How to use dvc in Your Projects ? ( Data Version Control )

How to use dvc in Your Projects ? ( Data Version Control )

ยท

4 min read

DVC stands for Data Version Control. It is an open-source tool that is used to manage and version data sets, machine learning models, and experiments. DVC is designed to work with Git, and it allows you to track changes to your data and code, collaborate with team members, and reproduce your experiments with ease.

How can I use DVC for my project? To use DVC for your project, you'll need to follow these steps:

  • Install DVC: First, you need to install DVC on your local machine. You can do this by following the installation instructions provided on the DVC website.
  • Initialize DVC: Once you have installed DVC, you need to initialize it in your project directory. To do this, open a terminal window, navigate to your project directory, and run the following command:
dvc init

This command will create a .dvc directory in your project directory, which is where DVC stores its configuration files.

  1. Create a DVC remote: DVC stores its data and models in a remote storage location. You can use cloud storage services like AWS S3, Google Cloud Storage, or Microsoft Azure Blob Storage, or you can use a local directory as your DVC remote. To create a DVC remote, run the following command:

    Let's Connect your Google drive for Remote Data Storage:

    • Go to your Gdrive and Create a Empty Folder

    • Go to that Folder

    • See In the URL it's look like this

After the : folder/unique code copy your code.

dvc remote add <remote_name> <remote_url>
# In remote_name change this to your remote name [ you can write any in it ]
  • Replace <remote_name> with a name of your choice, and <remote_url> with the URL of your remote storage location. For example, to use a local directory as your DVC remote, you can run the following command:
dvc remote add myremote /path/to/remote/directory
#change this /path/to/remote/directory to your unique code
  • Add your data to DVC: To add your data to DVC, run the following command:
dvc add <path/to/data>
  • Replace <path/to/data> with the path to your data file or directory. For example, if you have a CSV file named mydata.csv in a directory named data, you can add it to DVC by running the following command:
dvc add data/mydata.csv

This command will create a DVC file named mydata.csv.dvc in your project directory. The DVC file contains a reference to the location of your data file in the DVC remote.

  • Update your code to use DVC: To use DVC in your code, you need to replace references to local file paths with references to DVC URLs. For example, instead of loading your data file using a local file path like this:
import pandas as pd

data = pd.read_csv('data/mydata.csv')

You can load it using a DVC URL like this:

import pandas as pd
import dvc.api

data_url = 'data/mydata.csv'
data = pd.read_csv(dvc.api.get_url(data_url))

This code uses the dvc.api.get_url() function to retrieve the URL of the data file in the DVC remote.

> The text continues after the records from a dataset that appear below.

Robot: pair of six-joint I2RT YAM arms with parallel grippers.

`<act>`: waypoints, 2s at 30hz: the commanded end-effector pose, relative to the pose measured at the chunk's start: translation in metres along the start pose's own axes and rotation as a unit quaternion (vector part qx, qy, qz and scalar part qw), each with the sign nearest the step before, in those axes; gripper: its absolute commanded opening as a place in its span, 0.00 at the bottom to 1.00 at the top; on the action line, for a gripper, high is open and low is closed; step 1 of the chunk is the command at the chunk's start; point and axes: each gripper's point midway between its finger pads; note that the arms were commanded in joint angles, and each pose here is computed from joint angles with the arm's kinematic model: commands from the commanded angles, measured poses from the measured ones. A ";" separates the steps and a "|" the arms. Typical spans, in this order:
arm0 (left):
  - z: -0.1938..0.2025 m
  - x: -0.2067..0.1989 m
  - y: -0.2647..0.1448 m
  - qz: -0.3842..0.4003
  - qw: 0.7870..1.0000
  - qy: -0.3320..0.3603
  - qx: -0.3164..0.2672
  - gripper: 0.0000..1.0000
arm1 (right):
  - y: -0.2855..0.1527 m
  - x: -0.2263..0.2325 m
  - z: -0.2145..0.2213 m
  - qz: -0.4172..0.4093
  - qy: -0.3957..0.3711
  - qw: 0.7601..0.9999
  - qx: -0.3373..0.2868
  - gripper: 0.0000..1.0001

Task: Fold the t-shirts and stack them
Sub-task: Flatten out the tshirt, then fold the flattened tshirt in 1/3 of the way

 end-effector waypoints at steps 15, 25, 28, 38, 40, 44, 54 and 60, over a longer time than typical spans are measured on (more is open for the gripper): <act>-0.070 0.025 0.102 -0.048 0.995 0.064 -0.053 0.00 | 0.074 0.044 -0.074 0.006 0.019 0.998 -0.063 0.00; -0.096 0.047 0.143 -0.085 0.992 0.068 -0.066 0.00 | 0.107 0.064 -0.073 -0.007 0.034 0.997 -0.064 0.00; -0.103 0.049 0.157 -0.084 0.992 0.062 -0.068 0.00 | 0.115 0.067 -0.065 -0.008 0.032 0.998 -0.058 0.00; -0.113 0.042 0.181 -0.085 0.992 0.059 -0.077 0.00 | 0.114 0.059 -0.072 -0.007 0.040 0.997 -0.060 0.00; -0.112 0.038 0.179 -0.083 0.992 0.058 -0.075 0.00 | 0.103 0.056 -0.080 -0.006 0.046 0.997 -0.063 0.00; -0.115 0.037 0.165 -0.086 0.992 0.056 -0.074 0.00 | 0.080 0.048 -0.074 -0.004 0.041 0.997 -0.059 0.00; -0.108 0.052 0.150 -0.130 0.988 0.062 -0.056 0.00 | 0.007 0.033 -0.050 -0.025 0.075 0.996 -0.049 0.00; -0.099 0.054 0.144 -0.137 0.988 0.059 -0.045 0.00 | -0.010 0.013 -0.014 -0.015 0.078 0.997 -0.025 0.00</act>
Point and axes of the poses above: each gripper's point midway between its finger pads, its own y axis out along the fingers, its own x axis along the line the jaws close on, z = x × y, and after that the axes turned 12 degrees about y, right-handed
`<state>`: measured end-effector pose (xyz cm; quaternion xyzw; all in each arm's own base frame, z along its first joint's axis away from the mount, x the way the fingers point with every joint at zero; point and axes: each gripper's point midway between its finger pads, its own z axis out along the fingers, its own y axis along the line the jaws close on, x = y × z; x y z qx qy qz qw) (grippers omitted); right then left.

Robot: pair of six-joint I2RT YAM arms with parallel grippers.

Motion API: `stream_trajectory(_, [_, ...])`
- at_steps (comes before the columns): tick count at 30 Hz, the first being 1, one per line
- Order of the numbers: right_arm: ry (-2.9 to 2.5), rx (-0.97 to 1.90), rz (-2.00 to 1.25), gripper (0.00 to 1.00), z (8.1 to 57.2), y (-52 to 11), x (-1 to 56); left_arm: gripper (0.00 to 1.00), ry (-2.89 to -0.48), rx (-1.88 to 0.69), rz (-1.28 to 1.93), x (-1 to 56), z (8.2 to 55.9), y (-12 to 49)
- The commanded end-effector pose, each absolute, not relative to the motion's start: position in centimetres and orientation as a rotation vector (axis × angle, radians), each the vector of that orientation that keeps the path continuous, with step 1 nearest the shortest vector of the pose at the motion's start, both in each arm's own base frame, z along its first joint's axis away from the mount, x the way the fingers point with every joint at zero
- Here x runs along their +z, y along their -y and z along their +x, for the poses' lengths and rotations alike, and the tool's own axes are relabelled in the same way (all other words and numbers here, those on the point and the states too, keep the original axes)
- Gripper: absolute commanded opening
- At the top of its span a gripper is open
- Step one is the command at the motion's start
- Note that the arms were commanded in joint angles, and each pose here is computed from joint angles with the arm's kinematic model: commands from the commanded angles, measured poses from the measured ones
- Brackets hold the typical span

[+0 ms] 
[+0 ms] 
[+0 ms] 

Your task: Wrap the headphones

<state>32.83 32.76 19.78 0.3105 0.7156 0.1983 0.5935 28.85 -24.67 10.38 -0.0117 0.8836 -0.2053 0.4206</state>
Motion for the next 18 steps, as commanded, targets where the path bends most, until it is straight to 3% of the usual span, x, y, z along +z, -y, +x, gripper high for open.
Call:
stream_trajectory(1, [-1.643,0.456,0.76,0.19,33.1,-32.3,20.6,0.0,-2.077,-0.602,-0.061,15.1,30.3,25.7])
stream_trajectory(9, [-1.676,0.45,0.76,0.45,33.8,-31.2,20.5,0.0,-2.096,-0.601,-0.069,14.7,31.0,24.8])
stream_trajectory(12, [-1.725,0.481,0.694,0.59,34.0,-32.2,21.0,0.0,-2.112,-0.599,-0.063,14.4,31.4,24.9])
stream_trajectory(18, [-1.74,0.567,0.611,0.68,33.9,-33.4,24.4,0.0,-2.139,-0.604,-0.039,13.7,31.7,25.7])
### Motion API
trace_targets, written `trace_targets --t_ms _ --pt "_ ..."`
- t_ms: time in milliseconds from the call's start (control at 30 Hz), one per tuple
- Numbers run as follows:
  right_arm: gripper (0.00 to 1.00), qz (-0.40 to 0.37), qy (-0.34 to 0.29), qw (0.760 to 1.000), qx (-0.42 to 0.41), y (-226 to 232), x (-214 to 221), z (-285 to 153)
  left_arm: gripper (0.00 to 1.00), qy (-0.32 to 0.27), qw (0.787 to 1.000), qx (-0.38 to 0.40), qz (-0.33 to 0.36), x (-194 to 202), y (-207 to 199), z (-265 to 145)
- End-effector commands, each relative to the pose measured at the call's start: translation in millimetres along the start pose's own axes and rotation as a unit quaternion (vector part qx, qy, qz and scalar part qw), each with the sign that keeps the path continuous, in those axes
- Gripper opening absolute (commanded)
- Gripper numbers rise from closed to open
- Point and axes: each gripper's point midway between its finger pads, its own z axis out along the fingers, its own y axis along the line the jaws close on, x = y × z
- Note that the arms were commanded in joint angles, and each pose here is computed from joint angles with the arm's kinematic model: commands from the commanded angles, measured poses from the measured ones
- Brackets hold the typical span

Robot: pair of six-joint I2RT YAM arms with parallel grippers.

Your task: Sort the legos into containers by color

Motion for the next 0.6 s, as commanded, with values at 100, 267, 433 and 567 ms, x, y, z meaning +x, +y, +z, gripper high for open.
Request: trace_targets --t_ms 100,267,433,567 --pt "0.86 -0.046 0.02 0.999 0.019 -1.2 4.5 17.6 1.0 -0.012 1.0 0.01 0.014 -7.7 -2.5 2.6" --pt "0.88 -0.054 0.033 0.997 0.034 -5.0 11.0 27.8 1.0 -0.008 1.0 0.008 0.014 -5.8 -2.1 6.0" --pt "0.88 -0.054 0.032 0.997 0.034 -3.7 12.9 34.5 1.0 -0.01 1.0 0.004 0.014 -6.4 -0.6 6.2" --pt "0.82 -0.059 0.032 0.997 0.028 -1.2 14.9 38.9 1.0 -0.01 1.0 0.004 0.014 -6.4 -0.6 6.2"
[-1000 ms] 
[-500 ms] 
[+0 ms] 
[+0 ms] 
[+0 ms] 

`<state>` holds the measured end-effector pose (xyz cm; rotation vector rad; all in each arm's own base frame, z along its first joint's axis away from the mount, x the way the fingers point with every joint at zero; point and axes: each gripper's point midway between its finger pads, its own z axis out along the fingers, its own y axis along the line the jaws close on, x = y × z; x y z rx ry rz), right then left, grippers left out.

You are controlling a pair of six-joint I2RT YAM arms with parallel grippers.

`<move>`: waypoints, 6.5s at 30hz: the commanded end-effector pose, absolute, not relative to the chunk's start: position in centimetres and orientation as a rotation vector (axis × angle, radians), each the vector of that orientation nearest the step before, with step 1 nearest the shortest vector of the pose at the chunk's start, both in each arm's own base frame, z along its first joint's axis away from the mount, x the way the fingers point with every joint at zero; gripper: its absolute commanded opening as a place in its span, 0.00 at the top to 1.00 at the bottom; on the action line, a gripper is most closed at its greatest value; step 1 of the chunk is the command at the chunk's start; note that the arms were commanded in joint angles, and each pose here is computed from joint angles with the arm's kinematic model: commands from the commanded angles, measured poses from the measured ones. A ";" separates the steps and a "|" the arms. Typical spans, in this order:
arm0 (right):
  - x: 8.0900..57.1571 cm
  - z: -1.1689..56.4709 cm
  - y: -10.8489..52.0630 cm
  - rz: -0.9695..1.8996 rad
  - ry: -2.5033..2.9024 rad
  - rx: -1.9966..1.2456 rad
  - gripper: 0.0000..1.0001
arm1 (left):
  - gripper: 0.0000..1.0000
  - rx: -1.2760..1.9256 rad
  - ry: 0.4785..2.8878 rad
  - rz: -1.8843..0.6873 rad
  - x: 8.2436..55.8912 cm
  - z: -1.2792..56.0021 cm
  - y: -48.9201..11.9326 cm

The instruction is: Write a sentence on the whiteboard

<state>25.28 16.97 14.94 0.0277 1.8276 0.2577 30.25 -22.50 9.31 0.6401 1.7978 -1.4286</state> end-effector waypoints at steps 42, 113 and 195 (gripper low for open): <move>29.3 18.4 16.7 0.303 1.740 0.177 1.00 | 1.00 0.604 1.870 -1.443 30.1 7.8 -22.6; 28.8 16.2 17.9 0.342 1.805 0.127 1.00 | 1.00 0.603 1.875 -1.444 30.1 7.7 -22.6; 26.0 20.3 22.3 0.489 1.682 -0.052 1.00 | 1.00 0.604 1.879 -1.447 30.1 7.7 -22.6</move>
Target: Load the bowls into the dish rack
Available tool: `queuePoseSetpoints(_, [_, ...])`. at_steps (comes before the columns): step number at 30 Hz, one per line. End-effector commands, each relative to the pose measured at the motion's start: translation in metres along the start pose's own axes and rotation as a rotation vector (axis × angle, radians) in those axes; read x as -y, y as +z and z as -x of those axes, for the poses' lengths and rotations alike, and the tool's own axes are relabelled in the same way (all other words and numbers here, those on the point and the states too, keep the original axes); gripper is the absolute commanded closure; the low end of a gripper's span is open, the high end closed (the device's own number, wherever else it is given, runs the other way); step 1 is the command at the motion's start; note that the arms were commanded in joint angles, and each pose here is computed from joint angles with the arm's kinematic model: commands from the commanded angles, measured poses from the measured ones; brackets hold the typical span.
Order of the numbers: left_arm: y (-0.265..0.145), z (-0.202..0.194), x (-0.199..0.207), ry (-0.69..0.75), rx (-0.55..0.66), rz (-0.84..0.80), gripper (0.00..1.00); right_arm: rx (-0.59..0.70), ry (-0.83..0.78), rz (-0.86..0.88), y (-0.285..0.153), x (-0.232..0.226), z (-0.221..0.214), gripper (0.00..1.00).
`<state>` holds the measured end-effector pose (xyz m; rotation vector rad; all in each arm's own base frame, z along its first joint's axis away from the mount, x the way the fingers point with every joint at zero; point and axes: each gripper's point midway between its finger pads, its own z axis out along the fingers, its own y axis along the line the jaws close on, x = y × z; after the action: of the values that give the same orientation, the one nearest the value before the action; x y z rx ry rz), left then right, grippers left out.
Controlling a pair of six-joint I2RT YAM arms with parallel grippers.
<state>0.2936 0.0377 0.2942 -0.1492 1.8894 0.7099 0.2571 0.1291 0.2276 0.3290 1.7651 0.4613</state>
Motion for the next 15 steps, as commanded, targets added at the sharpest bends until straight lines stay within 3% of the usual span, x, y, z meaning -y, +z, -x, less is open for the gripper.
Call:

  • Train your model and save it to DVC: When you train your model, you can save it to the DVC remote instead of a local directory. To do this, use the joblib.dump() function to save your model to a DVC URL. For example:
import joblib
import dvc.api

# Train model
model = ...

# Save model
model_url = 'models/mymodel.pkl'
joblib.dump(model,open("my_model.pkl", "wb"))
dvc.api.get_url(model_url), 'wb')

This code saves the model object to a DVC URL and writes it to the DVC remote in binary mode.

  • Add your code and DVC files to Git: Finally, you need to add your code and DVC files to Git and commit them to the repository. To do this, run the following commands:
git add .
git commit -m "Added DVC integration and trained model"

These commands will add all your changes to Git and create a new commit with a descriptive message.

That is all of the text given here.